With this email, I wanted to see if there were people who were really interested in the beta (which there were, at a healthy %) and to let them get early access as well as the ability to influence development and get weekly updates by joining the Patreon community. I'm sorry if you were offended by this in any way, and once again, you will still get access to the beta when it's your turn without having to become a patron.
I'm sorry if it came across as manipulative. One of the reasons for having it like this is also so it can give me a metric on who in the waiting list are most interested in the program. And of course also to offer an incentive to share it.
Your first sentence isn't supported by your second and third. It is incredibly common to track not just interest but level of interest -- and lots of companies find it a valuable metric for marshalling their resources. Is this perhaps not the best way to get that metric? Now that can be a helpful question to ask and a good thing for this dev to think about, rather than outright dismissing the attempt.
I'm more just saying that I don't think people doing/not doing that action is a good indication of their interest level. My interest level could be an 8 out of 10, but there's no way I'm pestering my friends about it.
A different option I'd suggest that will likely provide higher engagement/response rate is putting some kind of a 1-to-5 star or 1-to-10 ranking - something quick for the user to click (or ignore) - simply asking them "How interested or excited are you about this product?"
Re: Incentive to share it - Just build a good to amazing product - which the comments and upvotes you have on HN are already significant proof of - and you'll get higher adoption in the long run with exponential growth, without adding friction of little tricks like this which will be relatively inconsequential in the long run, other than perhaps causing friction with early adopters who will get turned off by them.
That's a good idea, and in hindsight, you and the other commenters disliking the wording are correct. I just haven't received this feedback on the wording before, will change it!
An interesting question might be, what other ways could you allow people in the queue to jump up in position, without requiring them to share with others?
Maybe a quick survey with questions like,
- what email client do you use now?
- what is your favorite/least favorite feature of said client?
- how often do you check your email?
etc
I'm extremely interested.. Me sharing it with other people is a poor way of measuring my enthusiasm.. I'm not going to share it until I've tried it, so that I can vouch for its quality.
I'm baffled as to why I have to queue for something that's neither a physical product nor a service platform. Doubly so when the link posted seems to just bump someone else up the queue.
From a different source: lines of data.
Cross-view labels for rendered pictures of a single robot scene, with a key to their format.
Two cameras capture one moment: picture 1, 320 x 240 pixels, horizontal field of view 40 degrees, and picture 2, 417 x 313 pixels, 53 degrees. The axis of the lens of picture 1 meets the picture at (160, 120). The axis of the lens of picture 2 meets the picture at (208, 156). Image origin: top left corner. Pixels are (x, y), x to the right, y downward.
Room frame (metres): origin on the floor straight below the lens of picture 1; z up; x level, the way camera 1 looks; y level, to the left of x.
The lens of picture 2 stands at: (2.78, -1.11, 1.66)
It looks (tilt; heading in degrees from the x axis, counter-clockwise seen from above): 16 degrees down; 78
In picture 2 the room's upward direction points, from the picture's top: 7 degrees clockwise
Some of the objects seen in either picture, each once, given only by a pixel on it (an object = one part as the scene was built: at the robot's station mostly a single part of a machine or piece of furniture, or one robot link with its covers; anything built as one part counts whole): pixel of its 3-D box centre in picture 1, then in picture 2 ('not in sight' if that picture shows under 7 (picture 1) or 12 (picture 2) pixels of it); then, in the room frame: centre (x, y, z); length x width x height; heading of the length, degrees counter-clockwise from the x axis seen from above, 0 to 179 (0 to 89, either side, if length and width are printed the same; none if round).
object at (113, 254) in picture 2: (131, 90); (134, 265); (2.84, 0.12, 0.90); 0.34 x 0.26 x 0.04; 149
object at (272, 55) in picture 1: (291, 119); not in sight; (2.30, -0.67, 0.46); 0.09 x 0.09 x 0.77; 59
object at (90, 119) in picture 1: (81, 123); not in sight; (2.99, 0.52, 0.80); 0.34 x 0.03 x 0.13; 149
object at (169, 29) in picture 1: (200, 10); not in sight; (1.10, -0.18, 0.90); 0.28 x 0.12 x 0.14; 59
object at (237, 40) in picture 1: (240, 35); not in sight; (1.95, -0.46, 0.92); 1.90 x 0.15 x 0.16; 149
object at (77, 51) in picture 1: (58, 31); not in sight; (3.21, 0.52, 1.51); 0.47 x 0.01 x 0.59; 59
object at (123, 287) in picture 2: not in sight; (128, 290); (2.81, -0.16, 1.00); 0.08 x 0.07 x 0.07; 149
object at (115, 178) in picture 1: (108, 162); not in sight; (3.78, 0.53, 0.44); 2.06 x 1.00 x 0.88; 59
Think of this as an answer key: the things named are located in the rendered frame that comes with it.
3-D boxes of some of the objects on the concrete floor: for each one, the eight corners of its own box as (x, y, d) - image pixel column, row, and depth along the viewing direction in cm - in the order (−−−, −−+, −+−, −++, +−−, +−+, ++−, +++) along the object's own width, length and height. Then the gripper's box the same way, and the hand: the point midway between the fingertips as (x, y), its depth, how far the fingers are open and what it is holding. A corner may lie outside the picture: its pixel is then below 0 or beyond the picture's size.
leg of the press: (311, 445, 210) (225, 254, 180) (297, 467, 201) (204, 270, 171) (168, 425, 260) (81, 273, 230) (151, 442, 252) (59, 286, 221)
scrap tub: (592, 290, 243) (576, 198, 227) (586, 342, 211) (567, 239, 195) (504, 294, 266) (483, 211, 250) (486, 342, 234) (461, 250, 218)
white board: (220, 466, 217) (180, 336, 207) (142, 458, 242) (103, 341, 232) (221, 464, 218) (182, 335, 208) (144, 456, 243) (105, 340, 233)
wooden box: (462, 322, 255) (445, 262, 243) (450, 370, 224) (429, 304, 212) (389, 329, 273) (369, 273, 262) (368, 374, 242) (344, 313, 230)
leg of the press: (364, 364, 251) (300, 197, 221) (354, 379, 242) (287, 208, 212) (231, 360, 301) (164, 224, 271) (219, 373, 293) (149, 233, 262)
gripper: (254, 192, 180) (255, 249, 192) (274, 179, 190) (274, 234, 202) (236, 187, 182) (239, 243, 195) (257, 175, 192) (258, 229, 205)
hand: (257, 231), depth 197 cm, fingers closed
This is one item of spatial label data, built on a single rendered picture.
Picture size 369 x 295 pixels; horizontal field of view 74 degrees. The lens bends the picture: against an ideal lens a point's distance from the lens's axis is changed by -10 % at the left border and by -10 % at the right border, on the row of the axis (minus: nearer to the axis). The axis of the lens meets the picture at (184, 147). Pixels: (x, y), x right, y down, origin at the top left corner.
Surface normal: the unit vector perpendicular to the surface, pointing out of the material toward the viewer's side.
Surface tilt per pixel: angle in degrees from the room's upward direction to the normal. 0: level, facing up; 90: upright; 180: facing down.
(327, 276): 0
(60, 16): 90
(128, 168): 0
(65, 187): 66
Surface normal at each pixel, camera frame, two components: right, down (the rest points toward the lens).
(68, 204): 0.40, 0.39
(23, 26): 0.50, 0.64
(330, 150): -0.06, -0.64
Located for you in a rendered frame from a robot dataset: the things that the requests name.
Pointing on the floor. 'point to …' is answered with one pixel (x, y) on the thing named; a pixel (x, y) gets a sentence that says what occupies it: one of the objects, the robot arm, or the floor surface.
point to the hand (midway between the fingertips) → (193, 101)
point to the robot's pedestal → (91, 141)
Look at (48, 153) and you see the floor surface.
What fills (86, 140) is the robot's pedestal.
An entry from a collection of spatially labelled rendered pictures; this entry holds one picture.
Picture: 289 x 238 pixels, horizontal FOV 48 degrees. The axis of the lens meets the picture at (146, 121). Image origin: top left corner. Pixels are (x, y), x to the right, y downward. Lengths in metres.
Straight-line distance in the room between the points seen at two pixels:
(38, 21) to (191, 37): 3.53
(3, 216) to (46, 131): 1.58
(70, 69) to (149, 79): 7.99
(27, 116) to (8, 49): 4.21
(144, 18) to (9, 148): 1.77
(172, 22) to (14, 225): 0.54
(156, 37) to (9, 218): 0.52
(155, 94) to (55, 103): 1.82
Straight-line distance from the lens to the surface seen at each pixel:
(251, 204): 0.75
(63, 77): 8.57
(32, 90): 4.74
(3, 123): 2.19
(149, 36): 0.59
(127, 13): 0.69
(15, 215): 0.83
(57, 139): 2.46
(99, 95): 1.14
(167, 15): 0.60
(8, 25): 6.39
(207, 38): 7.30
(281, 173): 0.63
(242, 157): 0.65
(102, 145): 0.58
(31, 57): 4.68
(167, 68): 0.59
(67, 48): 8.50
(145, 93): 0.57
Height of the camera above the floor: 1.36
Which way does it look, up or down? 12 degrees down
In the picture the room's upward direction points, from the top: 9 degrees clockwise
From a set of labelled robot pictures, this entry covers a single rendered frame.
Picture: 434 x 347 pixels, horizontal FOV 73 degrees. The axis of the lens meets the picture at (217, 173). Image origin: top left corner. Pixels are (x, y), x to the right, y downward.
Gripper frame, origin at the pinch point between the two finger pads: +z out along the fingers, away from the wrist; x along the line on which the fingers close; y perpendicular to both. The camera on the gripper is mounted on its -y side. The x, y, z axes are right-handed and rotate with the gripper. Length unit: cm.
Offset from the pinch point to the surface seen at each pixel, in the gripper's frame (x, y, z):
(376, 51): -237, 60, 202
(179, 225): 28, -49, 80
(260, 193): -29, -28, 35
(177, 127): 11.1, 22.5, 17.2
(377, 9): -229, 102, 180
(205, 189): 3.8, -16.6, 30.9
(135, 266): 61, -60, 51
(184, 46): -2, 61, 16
As a hacker news link it does strike me as a form of clickbait (and it honestly winds me up); "Hey HN! come look at this thing I've built that I'm not letting you look at!"
Since I am only one developer currently, and there will probably be bugs, I don't want thousands of people having the same bug, this is the reason I'm not releasing it right away.
This seems like a totally legitimate reason - but in that case maybe the announcement on HN (the tech website keeping the slashdot* effect alive) should have come once there was a public RC.
Also, if it's bugs and the reporting of that you're worried about, maybe publish a proper bugtracker (github is both adequate and free) rather than just an email address?
* slashdot effect; as in taking a webserver down just with the amount of people viewing it. Or to put it another way, if you wanted lots of people viewing your project, let them. If you don't, then don't advertise it to them!
With this email, I wanted to see if there were people who were really interested in the beta (which there were, at a healthy %) and to let them get early access as well as the ability to influence development and get weekly updates by joining the Patreon community. I'm sorry if you were offended by this in any way, and once again, you will still get access to the beta when it's your turn without having to become a patron.